Editor’s Note: If you’d like to continue to receive the Virtualization UPDATE newsletter, please click on the hyperlink at the bottom of this newsletter that reads: To continue receiving this newsletter please click here.

I’m typing this commentary from the press room at the RSA 2008 conference in San Francisco, already in the thick of attending my first day of the RSA security conference here. Security has increasingly become a more important topic for IT administrators and CIOs over the past few years, and that growth is reflected in this year’s RSA. A wide range of timely security topics are being covered, ranging from endpoint and mobile security to virus protection and spam prevention. Virtualization security will also be a big topic, with a number of vendors announcing new and improved products in the space. Sadly, all the security experts at RSA couldn’t prevent me from getting mugged by the San Francisco Marriott parking garage, which charged me a wallet-crushing $52 a night fee for the privilege of parking my lowly Kia Optima rental car in the hotel garage.

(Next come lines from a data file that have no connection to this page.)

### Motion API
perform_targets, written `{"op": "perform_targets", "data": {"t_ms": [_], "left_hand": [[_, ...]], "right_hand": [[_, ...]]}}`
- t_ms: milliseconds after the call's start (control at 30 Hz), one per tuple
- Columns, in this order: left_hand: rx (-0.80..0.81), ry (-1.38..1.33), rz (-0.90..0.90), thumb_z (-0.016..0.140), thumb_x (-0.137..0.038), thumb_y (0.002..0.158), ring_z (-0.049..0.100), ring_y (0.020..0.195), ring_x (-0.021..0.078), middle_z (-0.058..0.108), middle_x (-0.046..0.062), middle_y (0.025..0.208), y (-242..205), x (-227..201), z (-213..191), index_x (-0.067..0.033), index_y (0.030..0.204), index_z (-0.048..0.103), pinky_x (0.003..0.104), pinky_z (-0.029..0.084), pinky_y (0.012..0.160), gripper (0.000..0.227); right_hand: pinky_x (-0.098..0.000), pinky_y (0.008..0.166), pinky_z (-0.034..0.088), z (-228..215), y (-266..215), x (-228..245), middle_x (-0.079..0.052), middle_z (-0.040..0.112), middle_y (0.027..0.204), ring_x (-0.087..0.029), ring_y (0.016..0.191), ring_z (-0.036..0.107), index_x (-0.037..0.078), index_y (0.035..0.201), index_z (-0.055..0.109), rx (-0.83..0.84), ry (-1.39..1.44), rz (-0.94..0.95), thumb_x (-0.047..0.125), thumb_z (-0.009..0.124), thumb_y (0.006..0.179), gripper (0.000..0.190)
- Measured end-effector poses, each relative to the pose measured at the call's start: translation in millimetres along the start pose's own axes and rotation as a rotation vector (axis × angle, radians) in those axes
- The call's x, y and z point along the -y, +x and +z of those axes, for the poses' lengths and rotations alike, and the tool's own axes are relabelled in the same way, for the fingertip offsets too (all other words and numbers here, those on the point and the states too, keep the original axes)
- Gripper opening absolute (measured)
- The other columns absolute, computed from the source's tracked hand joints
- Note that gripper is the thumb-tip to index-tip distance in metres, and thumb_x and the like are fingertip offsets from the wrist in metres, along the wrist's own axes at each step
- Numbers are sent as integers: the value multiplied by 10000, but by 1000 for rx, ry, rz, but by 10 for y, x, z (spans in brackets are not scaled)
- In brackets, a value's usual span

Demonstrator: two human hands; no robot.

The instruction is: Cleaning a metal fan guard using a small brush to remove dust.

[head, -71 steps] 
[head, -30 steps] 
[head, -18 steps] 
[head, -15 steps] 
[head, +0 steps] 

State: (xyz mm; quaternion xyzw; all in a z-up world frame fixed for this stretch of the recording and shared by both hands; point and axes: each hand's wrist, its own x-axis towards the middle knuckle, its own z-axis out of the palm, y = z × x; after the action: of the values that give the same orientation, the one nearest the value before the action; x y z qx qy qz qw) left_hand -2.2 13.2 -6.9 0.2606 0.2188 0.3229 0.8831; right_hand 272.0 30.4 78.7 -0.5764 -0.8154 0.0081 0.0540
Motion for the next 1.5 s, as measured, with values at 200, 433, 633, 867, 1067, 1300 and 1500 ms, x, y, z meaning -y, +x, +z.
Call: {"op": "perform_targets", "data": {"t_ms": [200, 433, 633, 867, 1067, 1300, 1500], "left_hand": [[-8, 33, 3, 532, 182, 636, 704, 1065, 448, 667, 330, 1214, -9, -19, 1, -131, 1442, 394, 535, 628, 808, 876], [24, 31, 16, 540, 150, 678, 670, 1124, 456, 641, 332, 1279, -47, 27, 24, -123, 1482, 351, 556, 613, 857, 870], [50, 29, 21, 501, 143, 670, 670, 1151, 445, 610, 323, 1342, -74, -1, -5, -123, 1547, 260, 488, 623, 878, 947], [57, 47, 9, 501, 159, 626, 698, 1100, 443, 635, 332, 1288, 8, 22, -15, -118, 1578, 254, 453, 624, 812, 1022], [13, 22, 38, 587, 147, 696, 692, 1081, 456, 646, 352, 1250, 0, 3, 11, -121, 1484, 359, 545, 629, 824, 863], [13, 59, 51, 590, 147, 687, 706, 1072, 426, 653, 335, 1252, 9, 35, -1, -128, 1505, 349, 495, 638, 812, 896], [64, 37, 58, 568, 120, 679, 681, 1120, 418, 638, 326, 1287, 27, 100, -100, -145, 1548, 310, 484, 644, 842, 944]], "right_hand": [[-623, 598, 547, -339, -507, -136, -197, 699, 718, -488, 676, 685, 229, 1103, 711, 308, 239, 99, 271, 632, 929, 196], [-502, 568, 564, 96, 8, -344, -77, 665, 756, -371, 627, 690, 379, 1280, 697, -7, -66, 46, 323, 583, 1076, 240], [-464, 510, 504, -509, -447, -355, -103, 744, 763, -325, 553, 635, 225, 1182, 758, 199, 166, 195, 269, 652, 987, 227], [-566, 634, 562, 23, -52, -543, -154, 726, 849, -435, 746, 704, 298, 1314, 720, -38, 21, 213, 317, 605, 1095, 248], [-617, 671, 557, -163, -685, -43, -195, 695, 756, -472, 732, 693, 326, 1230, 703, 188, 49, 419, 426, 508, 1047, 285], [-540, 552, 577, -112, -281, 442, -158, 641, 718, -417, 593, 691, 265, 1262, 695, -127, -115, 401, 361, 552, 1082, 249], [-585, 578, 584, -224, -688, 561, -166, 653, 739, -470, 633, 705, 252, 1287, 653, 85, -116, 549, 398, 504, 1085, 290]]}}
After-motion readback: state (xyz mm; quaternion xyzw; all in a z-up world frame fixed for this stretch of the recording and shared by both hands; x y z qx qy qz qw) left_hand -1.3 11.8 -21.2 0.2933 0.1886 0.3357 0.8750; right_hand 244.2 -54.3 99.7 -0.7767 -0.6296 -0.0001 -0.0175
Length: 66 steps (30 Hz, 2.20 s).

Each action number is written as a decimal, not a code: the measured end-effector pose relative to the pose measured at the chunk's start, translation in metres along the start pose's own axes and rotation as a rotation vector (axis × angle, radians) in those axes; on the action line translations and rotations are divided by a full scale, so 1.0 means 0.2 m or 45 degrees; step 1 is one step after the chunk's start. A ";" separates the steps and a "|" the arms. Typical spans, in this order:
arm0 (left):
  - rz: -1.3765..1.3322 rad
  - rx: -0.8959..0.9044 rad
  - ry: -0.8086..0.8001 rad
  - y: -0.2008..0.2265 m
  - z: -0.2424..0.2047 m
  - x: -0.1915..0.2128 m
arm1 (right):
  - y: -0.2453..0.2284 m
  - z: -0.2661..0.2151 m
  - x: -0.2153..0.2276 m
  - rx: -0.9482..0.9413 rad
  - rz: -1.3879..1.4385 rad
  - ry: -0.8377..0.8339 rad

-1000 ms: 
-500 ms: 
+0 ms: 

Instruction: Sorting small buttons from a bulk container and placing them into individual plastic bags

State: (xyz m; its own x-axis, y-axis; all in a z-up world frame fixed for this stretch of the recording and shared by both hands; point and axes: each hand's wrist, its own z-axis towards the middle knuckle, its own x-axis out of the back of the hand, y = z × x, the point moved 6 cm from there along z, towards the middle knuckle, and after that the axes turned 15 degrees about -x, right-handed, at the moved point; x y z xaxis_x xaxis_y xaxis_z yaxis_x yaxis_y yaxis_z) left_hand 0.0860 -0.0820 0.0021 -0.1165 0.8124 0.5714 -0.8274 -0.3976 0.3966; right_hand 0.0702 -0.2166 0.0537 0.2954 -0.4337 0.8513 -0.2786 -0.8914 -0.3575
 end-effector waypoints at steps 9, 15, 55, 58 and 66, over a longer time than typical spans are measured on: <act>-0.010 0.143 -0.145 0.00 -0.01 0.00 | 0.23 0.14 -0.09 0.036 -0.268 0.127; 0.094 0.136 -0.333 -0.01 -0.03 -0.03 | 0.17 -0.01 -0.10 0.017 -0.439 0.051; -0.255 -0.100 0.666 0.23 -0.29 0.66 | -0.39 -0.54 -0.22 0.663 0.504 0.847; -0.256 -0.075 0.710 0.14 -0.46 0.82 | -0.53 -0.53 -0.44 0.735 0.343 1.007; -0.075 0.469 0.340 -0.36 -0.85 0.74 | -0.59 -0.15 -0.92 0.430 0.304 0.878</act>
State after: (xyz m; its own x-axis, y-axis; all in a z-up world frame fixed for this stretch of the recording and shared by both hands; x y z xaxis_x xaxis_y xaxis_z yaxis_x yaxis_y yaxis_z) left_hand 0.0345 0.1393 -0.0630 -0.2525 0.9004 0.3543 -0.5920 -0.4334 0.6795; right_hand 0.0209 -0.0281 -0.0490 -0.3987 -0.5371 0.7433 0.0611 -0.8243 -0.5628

In a rather unlikely coincidence, another major security story is unfolding on the streets of San Francisco as I write this. The Olympic torch for the 2008 Olympic Games is passing through San Francisco this morning, and local police and other security officials have their work cut out for them. Keeping politics out of the discussion, the security task alone for the torch relay is considerable: How do you simultaneously keep a visible (and very important) symbol of the Olympic Games out in the open, while ensuring that the torch (and its wielders) reach their destination in safety, and can be easily viewed by peaceful onlookers? The security landscape is always filled with unforeseen threats and challenges, a situation that anyone involved in IT security could readily attest to.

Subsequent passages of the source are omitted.